(Your goal)
Work through the listing below, copying each line that carries the word "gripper".

(Data block)
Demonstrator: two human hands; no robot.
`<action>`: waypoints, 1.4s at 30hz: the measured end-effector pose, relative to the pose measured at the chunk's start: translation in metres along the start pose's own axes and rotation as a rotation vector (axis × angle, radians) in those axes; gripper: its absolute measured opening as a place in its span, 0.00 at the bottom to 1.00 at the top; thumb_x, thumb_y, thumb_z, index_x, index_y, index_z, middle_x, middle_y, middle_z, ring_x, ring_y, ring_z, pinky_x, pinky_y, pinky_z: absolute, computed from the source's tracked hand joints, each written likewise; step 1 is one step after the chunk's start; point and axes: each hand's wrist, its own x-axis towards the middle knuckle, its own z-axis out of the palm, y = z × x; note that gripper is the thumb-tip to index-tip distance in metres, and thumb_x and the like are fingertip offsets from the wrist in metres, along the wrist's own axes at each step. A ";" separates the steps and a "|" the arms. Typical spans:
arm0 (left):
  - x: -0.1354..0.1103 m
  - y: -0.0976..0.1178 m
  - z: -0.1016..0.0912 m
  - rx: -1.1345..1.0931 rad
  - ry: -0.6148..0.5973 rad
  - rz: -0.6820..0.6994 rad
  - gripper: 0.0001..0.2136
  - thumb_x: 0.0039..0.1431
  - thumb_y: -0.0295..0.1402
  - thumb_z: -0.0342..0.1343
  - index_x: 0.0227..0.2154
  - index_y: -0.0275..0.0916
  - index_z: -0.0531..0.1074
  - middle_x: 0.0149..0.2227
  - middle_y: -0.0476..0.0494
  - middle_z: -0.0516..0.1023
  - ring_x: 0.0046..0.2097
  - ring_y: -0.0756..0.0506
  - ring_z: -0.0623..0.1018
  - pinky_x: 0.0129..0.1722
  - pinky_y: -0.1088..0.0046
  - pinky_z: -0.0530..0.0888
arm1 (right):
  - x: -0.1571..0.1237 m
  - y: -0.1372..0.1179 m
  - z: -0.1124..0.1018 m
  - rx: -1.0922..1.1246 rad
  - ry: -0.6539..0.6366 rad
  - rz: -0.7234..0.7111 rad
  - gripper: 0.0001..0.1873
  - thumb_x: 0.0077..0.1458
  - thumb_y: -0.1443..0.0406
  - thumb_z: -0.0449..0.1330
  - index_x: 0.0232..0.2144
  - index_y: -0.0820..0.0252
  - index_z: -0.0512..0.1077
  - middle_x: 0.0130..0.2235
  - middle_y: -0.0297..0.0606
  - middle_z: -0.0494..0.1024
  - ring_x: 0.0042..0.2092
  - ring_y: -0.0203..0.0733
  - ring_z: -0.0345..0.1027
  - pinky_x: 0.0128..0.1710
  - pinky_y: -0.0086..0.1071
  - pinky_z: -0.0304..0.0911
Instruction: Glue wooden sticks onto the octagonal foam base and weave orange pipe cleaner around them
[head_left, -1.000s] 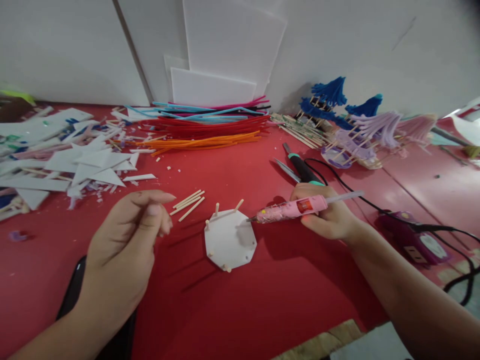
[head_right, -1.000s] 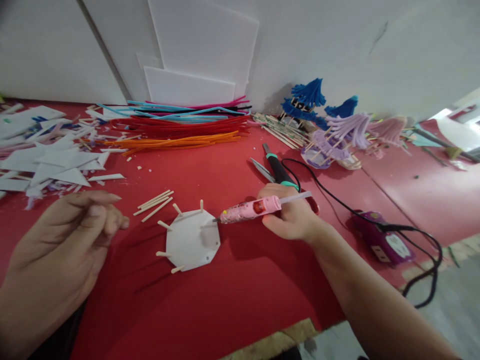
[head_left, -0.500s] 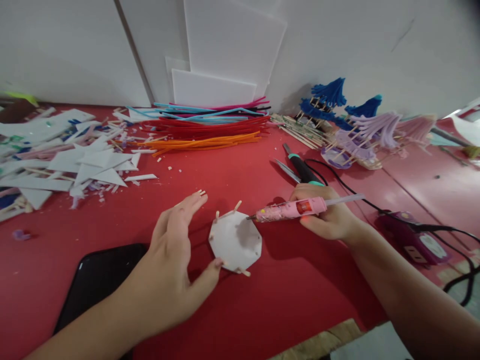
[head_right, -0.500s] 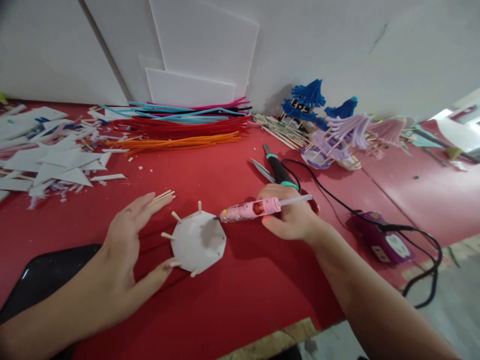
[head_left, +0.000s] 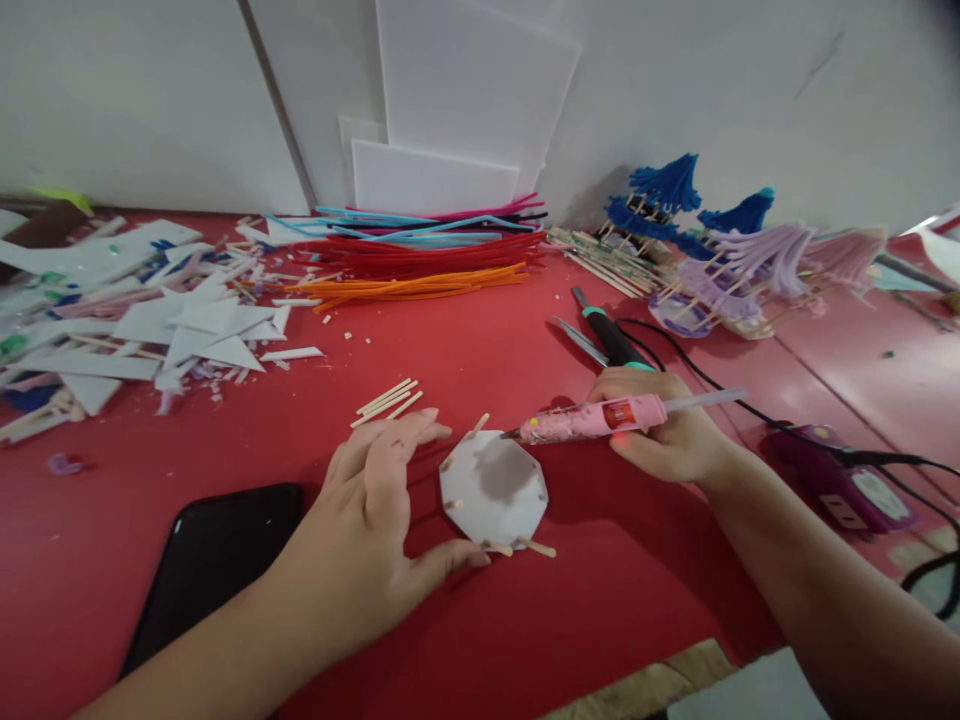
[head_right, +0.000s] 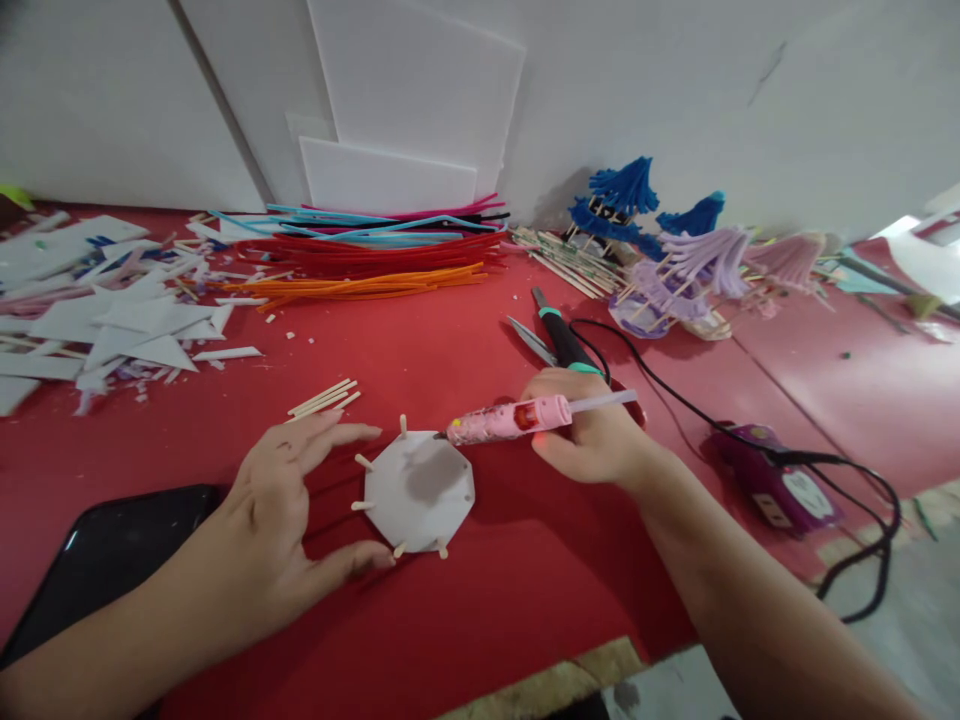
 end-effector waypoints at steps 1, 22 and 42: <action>0.001 0.001 0.000 -0.011 -0.006 -0.007 0.34 0.46 0.50 0.61 0.54 0.38 0.60 0.56 0.31 0.67 0.59 0.31 0.64 0.55 0.47 0.63 | 0.000 0.000 0.000 0.000 0.001 0.002 0.02 0.45 0.69 0.52 0.25 0.58 0.63 0.24 0.34 0.67 0.25 0.37 0.58 0.26 0.33 0.54; 0.001 -0.006 0.007 -0.041 0.017 0.078 0.20 0.60 0.36 0.51 0.52 0.36 0.58 0.52 0.34 0.69 0.58 0.36 0.65 0.55 0.51 0.67 | 0.001 -0.010 0.003 -0.168 0.057 0.165 0.06 0.44 0.70 0.52 0.27 0.56 0.66 0.26 0.35 0.73 0.27 0.39 0.66 0.26 0.32 0.59; -0.006 -0.004 -0.015 -0.200 -0.224 0.071 0.40 0.50 0.30 0.54 0.62 0.36 0.38 0.64 0.24 0.50 0.65 0.29 0.51 0.57 0.43 0.62 | 0.101 -0.029 0.044 -0.250 -0.143 -0.217 0.14 0.58 0.69 0.54 0.47 0.59 0.71 0.48 0.41 0.74 0.49 0.42 0.65 0.51 0.39 0.61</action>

(Written answer)
`<action>`: waypoints, 1.4s at 30hz: the measured end-effector pose, relative to the pose measured at the chunk's start: translation in metres along the start pose's own axes and rotation as a rotation vector (axis × angle, radians) in those axes; gripper: its absolute measured opening as a place in its span, 0.00 at the bottom to 1.00 at the top; thumb_x, thumb_y, thumb_z, index_x, index_y, index_z, middle_x, middle_y, middle_z, ring_x, ring_y, ring_z, pinky_x, pinky_y, pinky_z: absolute, computed from the source's tracked hand joints, each written likewise; step 1 is one step after the chunk's start; point and axes: each hand's wrist, its own x-axis towards the middle knuckle, its own z-axis out of the palm, y = z × x; note that gripper is the thumb-tip to index-tip distance in metres, and thumb_x and the like are fingertip offsets from the wrist in metres, along the wrist's own axes at each step. A ";" separates the steps and a "|" the arms. Typical spans:
  - gripper: 0.0001..0.2136
  - gripper: 0.0001..0.1873

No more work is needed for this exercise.